Paul,
[nq:1]Bert -- I see from the website that you've adaptated books for plays for the radio market. Did you follow a certain format for that...?[/nq]
There is an approximate BBC house style for script layout, but these days it is only approximate: in times gone by, when the Beeb's audio drama departments were much bigger and better funded than they are now, all scripts were retyped by staff secretaries before they went into production; now, a writer's own final draft manuscript (or computer file) is often simply photocopied and used, with no standardised layout being insisted on. As long as the basic elements of the script are present and clearly differentiated it seems that it will be acceptable, though I've heard moans from technical crews that they're sometimes given scripts to work from which are barely up to their particular specialised needs.
The BBC website has examples of recommended layouts, I think.
[nq:1]Different kind of "visuals" for this type of format isn't it?[/nq]
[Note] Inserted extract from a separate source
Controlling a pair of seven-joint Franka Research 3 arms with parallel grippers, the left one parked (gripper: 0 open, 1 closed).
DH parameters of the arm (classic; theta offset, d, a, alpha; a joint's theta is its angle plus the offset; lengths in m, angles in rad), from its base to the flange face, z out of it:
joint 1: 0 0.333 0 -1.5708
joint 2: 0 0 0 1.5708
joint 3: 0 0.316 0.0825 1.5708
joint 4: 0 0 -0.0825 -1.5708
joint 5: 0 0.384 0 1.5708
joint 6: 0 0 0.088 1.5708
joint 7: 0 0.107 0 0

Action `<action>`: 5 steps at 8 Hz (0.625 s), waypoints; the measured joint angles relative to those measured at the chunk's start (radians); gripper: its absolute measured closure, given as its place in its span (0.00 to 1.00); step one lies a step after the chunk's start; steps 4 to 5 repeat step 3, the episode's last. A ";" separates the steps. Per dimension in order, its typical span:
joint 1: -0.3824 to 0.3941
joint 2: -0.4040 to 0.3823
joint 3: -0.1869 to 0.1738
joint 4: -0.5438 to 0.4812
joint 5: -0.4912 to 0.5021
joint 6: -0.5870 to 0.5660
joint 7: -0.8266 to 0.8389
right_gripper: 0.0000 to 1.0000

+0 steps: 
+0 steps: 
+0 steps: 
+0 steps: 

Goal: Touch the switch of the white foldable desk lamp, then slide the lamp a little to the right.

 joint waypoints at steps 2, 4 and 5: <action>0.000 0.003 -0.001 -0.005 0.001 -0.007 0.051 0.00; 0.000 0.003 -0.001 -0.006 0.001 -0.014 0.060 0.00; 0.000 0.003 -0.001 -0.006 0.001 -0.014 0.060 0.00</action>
Well yes, in the sense that it's a bit daft to include stuff that a listener can't appreciate from sound alone. But it's perfectly reasonable to write, for example, "A powerful sports car comes tearing round the corner, skids, rides up on the kerb and crashes through a plate glass window". Or, on a less melodramatic level, to punctuate speech with a direction like, "She looks up and locks eyes with her husband", since even though that one obviously can't actually be heard, the action affects the dialogue either side of the moment. I often specify bodily movement, too, because it affects the voice.
[nq:1]Are you tempted to use a lot of exposition as found in most books or do you try to write it like a movie medium story - "show don't tell?"[/nq]
Novel-type exposition is usually pretty deadly on radio, I think. Do you know the "Gun in my right hand" phrase? It's used to indicate that clunky, tell-the-audience-what-they-can't-see sort of writing: the full line is, "Don't move! This gun which I'm holding in my right hand is loaded!"
I suppose "show, don't tell" applies to the stuff I write, but actually, "don't even show, because most visual information doesn't matter a hoot to the audience" is nearer what I aim for. Unless it's absolutely vital to the plot, I almost never try to get across what characters or settings look like, for example. Why bother? Let each listener create her own image. Isn't that what radio's all about? The power of the audience's imagination?
What's your involvement with the genre, Paul?